North’s “I Could Eat A Horse” was later cleaned-up (some) and expanded into a paper. USU Professor DeeVon Bailey signed on as co-author, and presented it to the 14th Annual World Food and Agribusiness Forum in 2004.
The same year, at the AAEP’s 50th Annual Convention, held December 2004 in Denver, Colorado, veterinarian Nat T. Messer presented his own thinly-supported pro-slaughter paper, “Plight of The Unwanted Horse.” Messer used the “unwanted horse” phrase without specific attribution, but cited “I Could Eat A Horse” as one (of only four) general sources in support of his pro-slaughter argument.
The other three sources were a 2004 Letter to the Editor of “The Horse” magazine, a 1999 APHIS report and a 1998 USDA report. Barely a work of scholarship, “Plight” was nevertheless enough to springboard the “unwanted horse” slogan from the AQHA to the veterinary community, and eventually the public.
Messer later deleted the citation to “I Could Eat A Horse” from his “Plight,” thereby removing an important ink in the chain of causation from the AQHA’s 2003 “”Unwanted Horse” memo to the AAEP’s 2005 “Unwanted Horse Coalition.”
The original AQHA memo was also “disappeared” from the ethernet, as far as I can tell, but the talking points were paraphrased in a letter from the Legislative Director of the National Cattlemen’s Beef Association (NCBA) to its members encouraging them to oppose any federal ban on horse slaughter “due to the precedent it would set for the banning of other meats . . .”
Federal legislation seeking to ban horse slaughter died in Congress. Three U.S. horse slaughter plants have since been granted a right of inspection by the USDA. The “Unwanted Horse” slogan proved it has legs.

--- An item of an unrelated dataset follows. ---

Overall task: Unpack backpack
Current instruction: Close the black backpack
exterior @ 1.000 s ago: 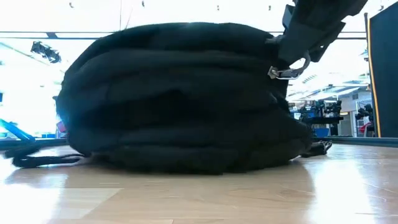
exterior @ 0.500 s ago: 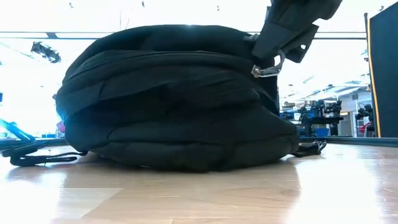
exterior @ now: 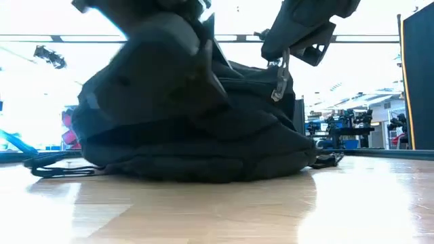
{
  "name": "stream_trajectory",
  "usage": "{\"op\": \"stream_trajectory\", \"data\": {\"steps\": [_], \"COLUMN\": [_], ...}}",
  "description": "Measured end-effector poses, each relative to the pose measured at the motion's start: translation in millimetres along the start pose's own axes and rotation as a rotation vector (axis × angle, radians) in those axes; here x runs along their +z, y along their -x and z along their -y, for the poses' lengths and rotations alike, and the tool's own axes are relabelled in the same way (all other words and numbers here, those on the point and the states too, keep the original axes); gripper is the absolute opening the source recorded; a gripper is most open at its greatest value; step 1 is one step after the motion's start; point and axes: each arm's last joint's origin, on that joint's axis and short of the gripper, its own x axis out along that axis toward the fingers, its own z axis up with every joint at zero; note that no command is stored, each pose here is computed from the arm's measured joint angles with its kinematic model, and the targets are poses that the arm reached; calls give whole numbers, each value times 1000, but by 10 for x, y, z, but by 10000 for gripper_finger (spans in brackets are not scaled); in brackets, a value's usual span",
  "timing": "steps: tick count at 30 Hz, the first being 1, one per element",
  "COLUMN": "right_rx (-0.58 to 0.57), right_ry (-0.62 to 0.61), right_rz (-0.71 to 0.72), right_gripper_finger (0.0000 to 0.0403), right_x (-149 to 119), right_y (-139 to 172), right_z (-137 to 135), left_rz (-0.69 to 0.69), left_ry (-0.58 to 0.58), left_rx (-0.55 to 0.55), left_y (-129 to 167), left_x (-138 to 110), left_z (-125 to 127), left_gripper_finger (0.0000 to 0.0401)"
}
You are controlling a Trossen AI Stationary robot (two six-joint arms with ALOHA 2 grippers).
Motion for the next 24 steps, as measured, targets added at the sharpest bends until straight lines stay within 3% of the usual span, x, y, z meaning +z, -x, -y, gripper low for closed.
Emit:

The AAEP did not coin the phrase “Unwanted Horse” in 2005 to address horse welfare. The AQHA made the phrase up out of whole cloth in 2003 to advance its members’ narrow economic interest in over-producing horses. The NCBA rode the coat tails of the AQHA’s lobbying to protect its own members’ broader economic interest in producing meat. And the AAEP sought to give the phrase the “medical community’s” stamp of legitimacy by claiming it as it’s own. In that, it has wildly succeeded, with most media reports citing the “unwanted horse” fiction as fact.
Critical then, to come clean, AAEP leaders, as the 2013 AAEP Convention draws near, and the specter of horse slaughter returns to the United States.